Nearly all news media stories about actual or perceived threats to electronic privacy also site “The Database” as the core.
“They {who?} will hold all your web searches in a vast Database”.
” A laptop holding a Database of 1 million double glazing customers has been stolen”. I bet it was actually 10 thousand and in a spreadsheet.

It’s getting to the point where I don’t feel comfortable telling people I meet outside of the IT world that I am a database expert. Databases are hardly ever now seen in a good light, they seem to be linked only to things bad and Orwellian.

The Database is also often cited when companies get things wrong for their customers. You ring up to complain about some aspect of non-service and are often told “Oh, it doesn’t agree with you in the Database” or “the Database has got it wrong”. No it hasn’t, the person putting the information in the database got it wrong. I’ve been in the unusual situation of being told a lie where the database was given as the cause but I had access to that database. So I checked and the database was fine. It was being used as a convenient and much maligned excuse.

Very little is mentioned of the beneficial uses of databases.
For most of us our salary is processed via databases and it is a lot cheaper and more reliable than having half a hundred pay clerks doing it manually in pen and ink.
Databases are used to hold or index much of that vast quantity of stuff that you can search for on the net. Even the useful stuff on Klingons.
I for one would welcome a UK-wide database holding my basic medical details so that when I go to my GP or hospital, they do not need my memory (and in fact my consciousness) to tell them my medical past. If I have an allergy to a common drug I damned well want all medical people to know that before they put 10cc of the stuff into my veins.

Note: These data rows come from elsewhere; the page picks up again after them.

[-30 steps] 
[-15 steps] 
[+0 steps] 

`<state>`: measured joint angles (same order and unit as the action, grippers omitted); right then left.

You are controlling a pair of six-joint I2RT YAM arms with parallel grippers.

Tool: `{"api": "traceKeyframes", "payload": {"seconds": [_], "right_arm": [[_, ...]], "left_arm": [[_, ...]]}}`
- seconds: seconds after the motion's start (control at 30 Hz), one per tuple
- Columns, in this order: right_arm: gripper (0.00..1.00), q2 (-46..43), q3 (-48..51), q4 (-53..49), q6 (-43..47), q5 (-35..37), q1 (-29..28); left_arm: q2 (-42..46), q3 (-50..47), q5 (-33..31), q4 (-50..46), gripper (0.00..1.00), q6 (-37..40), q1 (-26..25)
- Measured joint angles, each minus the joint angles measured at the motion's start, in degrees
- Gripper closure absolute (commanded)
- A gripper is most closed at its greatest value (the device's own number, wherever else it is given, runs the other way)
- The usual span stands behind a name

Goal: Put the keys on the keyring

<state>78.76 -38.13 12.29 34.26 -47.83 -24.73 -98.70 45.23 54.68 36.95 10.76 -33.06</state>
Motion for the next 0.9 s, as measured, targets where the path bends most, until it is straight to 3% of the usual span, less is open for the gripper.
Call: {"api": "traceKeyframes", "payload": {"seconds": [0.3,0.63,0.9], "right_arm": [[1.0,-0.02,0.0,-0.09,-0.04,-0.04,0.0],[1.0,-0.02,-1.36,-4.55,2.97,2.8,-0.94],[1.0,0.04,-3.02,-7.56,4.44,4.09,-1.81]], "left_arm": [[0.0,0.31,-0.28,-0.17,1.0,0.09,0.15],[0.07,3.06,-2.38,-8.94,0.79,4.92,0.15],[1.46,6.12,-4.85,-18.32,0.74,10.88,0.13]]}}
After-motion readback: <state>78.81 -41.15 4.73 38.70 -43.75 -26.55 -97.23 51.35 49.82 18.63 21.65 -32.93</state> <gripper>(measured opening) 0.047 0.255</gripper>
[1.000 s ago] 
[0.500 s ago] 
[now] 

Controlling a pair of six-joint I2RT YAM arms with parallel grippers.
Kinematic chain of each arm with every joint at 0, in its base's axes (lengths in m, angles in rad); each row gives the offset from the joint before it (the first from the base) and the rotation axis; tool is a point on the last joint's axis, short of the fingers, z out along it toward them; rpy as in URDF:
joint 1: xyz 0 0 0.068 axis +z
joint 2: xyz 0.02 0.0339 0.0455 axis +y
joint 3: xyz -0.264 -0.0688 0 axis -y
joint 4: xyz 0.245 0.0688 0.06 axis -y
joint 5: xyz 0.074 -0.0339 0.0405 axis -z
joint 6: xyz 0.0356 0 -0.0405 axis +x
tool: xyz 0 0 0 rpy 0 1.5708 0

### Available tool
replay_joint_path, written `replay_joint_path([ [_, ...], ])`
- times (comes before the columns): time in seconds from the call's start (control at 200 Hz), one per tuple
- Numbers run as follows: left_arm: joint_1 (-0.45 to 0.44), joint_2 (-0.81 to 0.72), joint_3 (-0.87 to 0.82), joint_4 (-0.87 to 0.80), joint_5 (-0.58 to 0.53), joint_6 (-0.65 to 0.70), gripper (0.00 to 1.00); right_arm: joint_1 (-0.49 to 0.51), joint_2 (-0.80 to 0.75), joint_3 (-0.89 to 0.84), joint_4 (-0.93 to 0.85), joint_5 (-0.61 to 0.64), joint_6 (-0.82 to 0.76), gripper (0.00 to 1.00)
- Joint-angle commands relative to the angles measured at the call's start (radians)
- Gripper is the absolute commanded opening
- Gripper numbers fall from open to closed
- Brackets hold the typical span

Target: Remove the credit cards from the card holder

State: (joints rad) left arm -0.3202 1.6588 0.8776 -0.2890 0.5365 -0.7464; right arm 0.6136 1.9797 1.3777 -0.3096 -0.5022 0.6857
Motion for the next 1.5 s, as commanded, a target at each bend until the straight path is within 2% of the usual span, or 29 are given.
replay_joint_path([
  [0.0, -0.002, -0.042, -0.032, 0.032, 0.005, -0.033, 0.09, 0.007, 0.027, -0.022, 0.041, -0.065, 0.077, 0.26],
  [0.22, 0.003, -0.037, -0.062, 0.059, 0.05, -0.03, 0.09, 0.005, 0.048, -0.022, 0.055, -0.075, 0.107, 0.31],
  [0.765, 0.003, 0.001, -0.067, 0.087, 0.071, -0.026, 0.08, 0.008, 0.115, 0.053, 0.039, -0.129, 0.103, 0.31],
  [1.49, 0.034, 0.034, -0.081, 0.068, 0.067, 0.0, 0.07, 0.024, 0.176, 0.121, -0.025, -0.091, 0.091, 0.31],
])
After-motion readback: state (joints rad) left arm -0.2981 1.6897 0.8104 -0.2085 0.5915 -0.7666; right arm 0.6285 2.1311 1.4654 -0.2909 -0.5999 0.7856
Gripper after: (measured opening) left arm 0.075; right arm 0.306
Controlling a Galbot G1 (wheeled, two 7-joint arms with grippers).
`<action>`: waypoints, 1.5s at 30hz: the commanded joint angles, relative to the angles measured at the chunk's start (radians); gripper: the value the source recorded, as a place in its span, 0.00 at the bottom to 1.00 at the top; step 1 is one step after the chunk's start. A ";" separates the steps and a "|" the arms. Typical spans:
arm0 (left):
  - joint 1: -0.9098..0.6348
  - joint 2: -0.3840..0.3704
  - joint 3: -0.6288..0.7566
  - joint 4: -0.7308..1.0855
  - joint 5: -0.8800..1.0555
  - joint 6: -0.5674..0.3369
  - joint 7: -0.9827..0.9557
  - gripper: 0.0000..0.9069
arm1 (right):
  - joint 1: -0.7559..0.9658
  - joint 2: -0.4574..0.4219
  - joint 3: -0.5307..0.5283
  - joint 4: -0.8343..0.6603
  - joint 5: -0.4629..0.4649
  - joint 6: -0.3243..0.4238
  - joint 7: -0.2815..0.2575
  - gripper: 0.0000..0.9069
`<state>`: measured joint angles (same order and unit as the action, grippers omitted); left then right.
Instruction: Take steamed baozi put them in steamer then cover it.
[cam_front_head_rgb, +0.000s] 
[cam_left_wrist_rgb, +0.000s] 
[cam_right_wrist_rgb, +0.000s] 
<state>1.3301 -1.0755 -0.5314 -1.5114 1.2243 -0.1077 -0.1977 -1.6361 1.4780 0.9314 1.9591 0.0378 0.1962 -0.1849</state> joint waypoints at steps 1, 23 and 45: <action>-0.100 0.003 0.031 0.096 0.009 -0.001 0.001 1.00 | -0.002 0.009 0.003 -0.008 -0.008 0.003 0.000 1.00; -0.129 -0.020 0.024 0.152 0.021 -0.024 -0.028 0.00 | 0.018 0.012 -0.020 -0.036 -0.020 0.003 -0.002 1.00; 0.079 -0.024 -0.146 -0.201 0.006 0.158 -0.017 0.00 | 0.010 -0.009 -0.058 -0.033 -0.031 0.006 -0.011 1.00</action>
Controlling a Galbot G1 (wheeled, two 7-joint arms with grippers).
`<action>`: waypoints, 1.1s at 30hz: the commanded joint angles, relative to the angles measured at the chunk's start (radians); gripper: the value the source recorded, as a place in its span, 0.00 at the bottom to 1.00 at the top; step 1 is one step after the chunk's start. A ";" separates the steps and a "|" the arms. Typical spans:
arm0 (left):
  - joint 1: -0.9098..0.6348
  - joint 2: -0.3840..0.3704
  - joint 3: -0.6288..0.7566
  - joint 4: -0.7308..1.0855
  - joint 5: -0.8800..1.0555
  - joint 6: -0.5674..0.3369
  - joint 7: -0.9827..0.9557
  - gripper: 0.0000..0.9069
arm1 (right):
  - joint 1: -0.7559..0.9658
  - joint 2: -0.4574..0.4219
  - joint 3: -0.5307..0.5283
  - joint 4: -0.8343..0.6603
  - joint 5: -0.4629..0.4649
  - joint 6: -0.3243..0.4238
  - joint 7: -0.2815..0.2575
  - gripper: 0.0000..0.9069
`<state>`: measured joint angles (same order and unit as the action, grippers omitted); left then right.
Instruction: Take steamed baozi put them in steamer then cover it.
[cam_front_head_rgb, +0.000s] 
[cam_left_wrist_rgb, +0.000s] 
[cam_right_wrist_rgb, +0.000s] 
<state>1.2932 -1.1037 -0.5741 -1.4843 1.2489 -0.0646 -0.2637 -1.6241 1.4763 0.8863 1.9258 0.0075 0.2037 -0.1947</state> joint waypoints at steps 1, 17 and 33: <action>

And to wrap up my bad-tempered tirad, I now find it particularly tricky to talk about what I still feel is my most significant achievement in IT, namely an 80TB Database of genetic information. Without getting into the topic of Bioethics, which is beyond the scope of this blog, Genetics and a lot of biological stuff is now painted grey, if not deep, murkey, scary Red by the media. I tell John down the pub that I created a huge genetics database, he is sure I am either working on a secret government project to know all about his inner workings or some evil company combining tomatoes and monkeys into some awful, new thing that {and he has seen the movies to prove this} in all likelihood will turn into a zombie killer, escape and do for mankind.

Maybe I’ll just tell people I shoplift for a living, it might be more socially acceptable than being involved in Databases or Genetics.